— Work order —
Report each line of the data below in which "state" appears.
++++ Data section ++++
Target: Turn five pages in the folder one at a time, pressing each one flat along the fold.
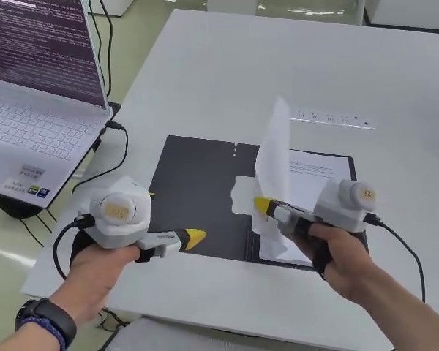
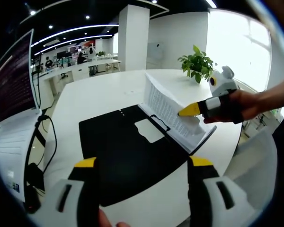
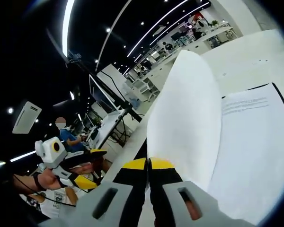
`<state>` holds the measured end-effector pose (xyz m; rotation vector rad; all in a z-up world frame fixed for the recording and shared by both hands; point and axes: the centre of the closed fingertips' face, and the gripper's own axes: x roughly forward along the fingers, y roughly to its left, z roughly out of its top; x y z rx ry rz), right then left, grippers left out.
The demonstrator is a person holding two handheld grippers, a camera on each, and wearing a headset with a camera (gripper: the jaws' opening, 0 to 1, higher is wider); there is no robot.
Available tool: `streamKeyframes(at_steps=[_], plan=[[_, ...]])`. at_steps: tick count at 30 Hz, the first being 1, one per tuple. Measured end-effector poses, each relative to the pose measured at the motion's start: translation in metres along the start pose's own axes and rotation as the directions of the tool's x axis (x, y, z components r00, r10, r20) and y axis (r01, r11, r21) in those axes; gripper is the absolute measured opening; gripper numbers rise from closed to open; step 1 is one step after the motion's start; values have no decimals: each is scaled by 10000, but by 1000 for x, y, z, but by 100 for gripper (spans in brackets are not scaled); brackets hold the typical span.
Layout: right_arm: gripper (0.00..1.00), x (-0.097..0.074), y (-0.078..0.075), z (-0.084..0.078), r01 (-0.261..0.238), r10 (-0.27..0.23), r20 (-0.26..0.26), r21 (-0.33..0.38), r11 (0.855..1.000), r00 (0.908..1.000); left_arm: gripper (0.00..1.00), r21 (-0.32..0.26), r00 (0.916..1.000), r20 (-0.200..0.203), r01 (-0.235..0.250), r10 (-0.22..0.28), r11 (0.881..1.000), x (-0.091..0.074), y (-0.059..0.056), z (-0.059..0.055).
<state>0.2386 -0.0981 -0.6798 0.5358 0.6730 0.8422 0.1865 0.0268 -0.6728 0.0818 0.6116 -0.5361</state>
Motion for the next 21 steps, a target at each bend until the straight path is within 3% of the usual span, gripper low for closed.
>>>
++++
— Task solution —
`<state>` holds the measured end-effector pose (xyz m; rotation vector rad; all in a z-up world frame fixed for the recording and shared by both hands; point and axes: the centre of the closed fingertips' face, and the gripper's own axes: x roughly forward along the fingers, y roughly to its left, z roughly out of its top; x y z rx ry rz), right then left, grippers left out.
<state>0.2386 -0.0981 -0.6798 0.5358 0.6730 0.8422 0.1865 0.0268 -0.6728 0.0818 0.6116 -0.5361</state>

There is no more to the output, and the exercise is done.